La proposta quindi, è quella "di rivedere alcuni aspetti delle procedure vigenti". Oltre a spostare il limite del trattamento da 7 a 9 settimane, i ginecologi chiedono di evitare il ricovero per la somministrazione della RU486 e di poter effettuare l’interruzione di gravidanza a casa con l’ausilio della "telemedicina" come succede in altri Paesi europei. L’obiettivo, spiega Elsa Viora, presidente dell’Associazione Ostetrici Ginecologi Ospedalieri (AOGOI) è quello di "facilitare e de-ospedalizzare l'aborto", attraverso "un maggior coinvolgimento degli ambulatori" per "decongestionare gli ospedali" in un momento di crisi come quello che stiamo attraversando.

Per le associazioni cattoliche, però, il vero scopo sarebbe quello di "semplificare" le procedure per permettere un più vasto accesso all’interruzione di gravidanza, considerato anche l’altissimo numero di ginecologi obiettori, in costante aumento. È la tesi del presidente di Pro Vita e Famiglia, Antonello Brandi che ieri in un comunicato ha stigmatizzato l’iniziativa di medici e associazioni di sinistra.

Oggi un’altra organizzazione di ispirazione cristiana, Scienza e Vita, ha fatto sapere che le "difficoltà" denunciate dalle associazioni sembrano essere"solo presunte, data la netta smentita della loro esistenza da parte di molti ospedali, da Nord a Sud". "Il fatto, con ogni probabilità, non sussiste", tagliano corto dall’associazione, esprimendo un "convinto dissenso sulle richieste specifiche presentate per implementare l’aborto chimico".

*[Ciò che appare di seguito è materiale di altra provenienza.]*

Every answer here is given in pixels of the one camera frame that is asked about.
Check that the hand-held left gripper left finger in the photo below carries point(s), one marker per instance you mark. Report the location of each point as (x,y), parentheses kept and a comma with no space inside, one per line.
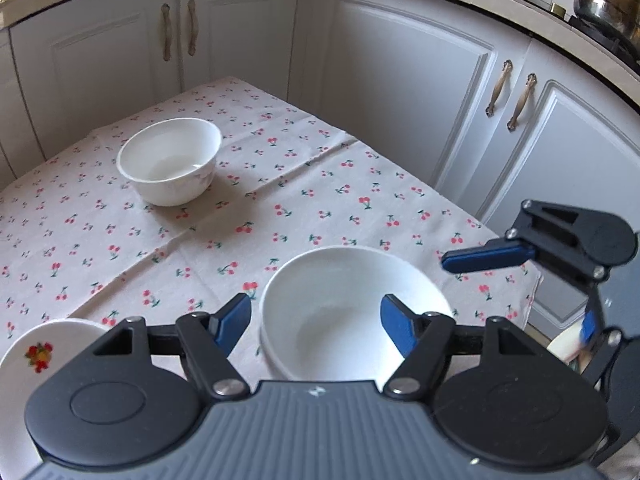
(235,322)

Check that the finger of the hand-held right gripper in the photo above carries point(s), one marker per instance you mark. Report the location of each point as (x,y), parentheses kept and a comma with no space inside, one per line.
(602,355)
(480,257)

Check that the cherry print tablecloth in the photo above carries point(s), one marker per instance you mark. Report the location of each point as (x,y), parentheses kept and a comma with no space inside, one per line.
(300,170)

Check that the white cabinet door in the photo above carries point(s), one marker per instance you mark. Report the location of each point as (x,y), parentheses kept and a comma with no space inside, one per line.
(20,110)
(100,60)
(575,150)
(400,85)
(240,35)

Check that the plain white bowl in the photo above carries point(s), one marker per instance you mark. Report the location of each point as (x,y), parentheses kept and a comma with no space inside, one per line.
(170,180)

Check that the small deep fruit-print plate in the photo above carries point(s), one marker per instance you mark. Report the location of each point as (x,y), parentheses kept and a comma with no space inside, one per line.
(20,385)

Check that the white bowl pink floral print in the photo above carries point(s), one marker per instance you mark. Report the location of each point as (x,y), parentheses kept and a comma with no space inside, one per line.
(340,300)

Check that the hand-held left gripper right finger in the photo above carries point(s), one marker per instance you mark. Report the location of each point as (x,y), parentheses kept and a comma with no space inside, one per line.
(397,317)

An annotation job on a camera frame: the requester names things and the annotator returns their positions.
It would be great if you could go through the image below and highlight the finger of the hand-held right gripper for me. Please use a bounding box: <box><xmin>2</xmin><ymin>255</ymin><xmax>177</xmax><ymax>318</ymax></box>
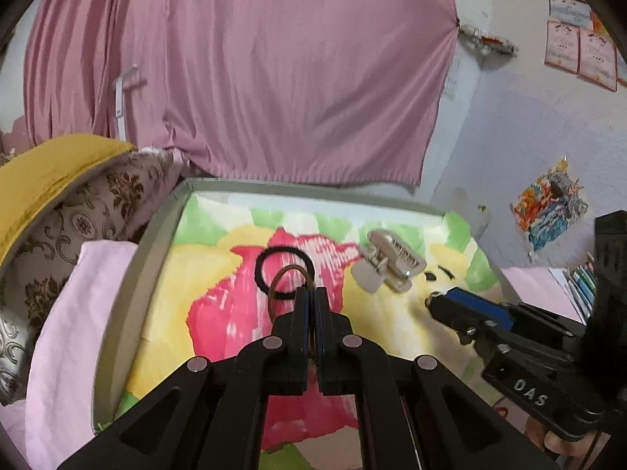
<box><xmin>447</xmin><ymin>287</ymin><xmax>589</xmax><ymax>341</ymax></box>
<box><xmin>425</xmin><ymin>292</ymin><xmax>584</xmax><ymax>369</ymax></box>

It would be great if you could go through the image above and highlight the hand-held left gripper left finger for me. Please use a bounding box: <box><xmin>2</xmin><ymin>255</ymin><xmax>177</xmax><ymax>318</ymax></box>
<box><xmin>59</xmin><ymin>288</ymin><xmax>315</xmax><ymax>470</ymax></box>

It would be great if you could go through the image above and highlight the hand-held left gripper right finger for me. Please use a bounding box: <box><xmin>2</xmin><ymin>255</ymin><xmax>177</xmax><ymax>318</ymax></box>
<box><xmin>316</xmin><ymin>288</ymin><xmax>559</xmax><ymax>470</ymax></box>

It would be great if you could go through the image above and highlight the brown hair tie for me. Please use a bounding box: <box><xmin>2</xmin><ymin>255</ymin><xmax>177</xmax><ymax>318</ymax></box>
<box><xmin>267</xmin><ymin>264</ymin><xmax>315</xmax><ymax>328</ymax></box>

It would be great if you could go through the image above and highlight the grey box with colourful lining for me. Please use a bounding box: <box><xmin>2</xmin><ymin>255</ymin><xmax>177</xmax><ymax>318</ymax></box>
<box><xmin>91</xmin><ymin>176</ymin><xmax>507</xmax><ymax>470</ymax></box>

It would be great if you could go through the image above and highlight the person's right hand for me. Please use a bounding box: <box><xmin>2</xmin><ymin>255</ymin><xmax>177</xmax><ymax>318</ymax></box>
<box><xmin>543</xmin><ymin>429</ymin><xmax>596</xmax><ymax>457</ymax></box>

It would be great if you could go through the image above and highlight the silver hair claw clip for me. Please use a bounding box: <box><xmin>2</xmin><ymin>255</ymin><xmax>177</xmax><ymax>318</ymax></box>
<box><xmin>351</xmin><ymin>229</ymin><xmax>427</xmax><ymax>295</ymax></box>

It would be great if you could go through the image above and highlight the stack of books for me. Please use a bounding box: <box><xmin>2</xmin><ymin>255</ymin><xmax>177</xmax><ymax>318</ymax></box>
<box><xmin>562</xmin><ymin>251</ymin><xmax>599</xmax><ymax>320</ymax></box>

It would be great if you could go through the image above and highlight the pink bedsheet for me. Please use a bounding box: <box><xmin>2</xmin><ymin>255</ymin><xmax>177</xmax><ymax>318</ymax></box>
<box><xmin>0</xmin><ymin>240</ymin><xmax>591</xmax><ymax>470</ymax></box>

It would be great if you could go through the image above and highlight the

"In spregio agli elementari doveri deontologici e umani di vicinanza e cura verso chi ha difficoltà e problemi, si suggerisce di sospingere ancor più nel privato e nella solitudine l'atto abortivo, quasi fosse un fastidio di cui liberarsi in fretta e nel segreto – continua Scienza e Vita in un comunicato - proprio in questo drammatico momento, nel quale la solitudine sembra la cifra caratteristica della pandemia in atto, reputiamo sia ingiusto affidare all'automatismo e alla telemedicina un rapporto medico-due pazienti così delicato e bisognoso di vicinanza umana".

Anche Massimo Gandolfini, leader del Family Day, si oppone alle proposte dei ginecologi non obiettori."Oggi più che mai – dice - è irricevibile la richiesta di un aborto fai da te che banalizza ancora di più questa pratica e rende ancora più sole le donne messe davanti a questa scelta dolorosa".

E fa un "contro appello" alle donne: "Chi sta vivendo una gravidanza difficile si rivolga ai Centri di Aiuto alla Vita dove potremo aiutarle dando loro anche tutto il sostegno necessario per la cura e la crescita dei loro bambini".